Provided material START

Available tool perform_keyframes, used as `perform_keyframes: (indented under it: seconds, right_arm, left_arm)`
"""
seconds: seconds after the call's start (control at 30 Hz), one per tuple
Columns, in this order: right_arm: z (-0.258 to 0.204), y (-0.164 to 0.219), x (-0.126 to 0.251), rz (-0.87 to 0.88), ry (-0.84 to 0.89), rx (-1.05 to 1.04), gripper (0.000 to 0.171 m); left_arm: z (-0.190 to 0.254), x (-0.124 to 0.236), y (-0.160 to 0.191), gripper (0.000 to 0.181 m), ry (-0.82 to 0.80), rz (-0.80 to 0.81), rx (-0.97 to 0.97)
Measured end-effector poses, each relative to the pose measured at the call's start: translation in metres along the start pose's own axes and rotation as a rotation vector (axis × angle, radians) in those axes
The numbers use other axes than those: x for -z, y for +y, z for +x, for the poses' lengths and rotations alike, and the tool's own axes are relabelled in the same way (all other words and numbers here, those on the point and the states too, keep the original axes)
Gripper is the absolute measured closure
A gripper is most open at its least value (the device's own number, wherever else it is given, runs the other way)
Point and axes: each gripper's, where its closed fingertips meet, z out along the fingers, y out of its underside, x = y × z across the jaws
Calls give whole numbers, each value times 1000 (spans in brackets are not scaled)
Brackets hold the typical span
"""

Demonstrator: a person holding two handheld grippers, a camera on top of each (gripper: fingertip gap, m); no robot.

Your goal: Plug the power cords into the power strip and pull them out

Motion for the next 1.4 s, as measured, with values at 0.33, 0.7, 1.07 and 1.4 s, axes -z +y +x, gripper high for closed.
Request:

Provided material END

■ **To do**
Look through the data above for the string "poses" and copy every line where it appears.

■ **Solution for this task**
Measured end-effector poses, each relative to the pose measured at the call's start: translation in metres along the start pose's own axes and rotation as a rotation vector (axis × angle, radians) in those axes
The numbers use other axes than those: x for -z, y for +y, z for +x, for the poses' lengths and rotations alike, and the tool's own axes are relabelled in the same way (all other words and numbers here, those on the point and the states too, keep the original axes)

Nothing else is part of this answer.